Every line in the data below that has the word "machine" should be returned.

--- Record excerpts Enclosed Below ---

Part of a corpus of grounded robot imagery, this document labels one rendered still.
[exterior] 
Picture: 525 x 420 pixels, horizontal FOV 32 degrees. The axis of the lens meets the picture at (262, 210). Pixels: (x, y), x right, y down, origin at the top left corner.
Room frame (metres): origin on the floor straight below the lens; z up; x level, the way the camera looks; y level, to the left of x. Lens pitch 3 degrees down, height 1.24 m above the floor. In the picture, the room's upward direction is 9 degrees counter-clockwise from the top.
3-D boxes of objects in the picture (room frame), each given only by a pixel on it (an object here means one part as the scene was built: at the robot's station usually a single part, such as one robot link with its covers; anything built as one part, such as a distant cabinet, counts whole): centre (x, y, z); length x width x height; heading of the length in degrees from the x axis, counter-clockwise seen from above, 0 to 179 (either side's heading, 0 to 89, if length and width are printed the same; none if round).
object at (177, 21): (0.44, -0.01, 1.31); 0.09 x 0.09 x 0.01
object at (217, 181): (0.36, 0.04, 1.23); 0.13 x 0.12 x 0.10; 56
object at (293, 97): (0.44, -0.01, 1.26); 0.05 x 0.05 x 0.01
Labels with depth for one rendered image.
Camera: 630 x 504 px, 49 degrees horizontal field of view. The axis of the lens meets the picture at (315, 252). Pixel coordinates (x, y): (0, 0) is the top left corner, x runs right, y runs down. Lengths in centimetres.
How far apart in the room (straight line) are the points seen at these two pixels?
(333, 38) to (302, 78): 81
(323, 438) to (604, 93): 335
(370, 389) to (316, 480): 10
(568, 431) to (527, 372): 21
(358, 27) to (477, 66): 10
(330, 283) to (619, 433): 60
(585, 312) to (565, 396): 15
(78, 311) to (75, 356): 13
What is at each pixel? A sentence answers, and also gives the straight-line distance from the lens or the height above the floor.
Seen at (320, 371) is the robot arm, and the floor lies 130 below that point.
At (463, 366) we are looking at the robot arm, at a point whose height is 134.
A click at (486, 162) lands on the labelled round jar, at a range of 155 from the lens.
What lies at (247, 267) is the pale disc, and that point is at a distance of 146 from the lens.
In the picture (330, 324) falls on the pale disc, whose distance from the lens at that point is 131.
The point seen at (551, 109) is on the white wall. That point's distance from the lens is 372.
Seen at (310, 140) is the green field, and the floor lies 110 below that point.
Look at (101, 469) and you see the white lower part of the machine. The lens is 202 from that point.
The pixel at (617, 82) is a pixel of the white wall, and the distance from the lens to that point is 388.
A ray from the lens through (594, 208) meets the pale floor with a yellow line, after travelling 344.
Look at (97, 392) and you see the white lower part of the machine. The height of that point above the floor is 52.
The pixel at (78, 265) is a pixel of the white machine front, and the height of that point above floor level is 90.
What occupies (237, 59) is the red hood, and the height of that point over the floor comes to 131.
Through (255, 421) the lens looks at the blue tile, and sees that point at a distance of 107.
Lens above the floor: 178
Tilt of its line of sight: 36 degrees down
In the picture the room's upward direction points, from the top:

--- End of Enclosed Record excerpts ---

### Answer area
Look at (101, 469) and you see the white lower part of the machine. The lens is 202 from that point.
Look at (97, 392) and you see the white lower part of the machine. The height of that point above the floor is 52.
The pixel at (78, 265) is a pixel of the white machine front, and the height of that point above floor level is 90.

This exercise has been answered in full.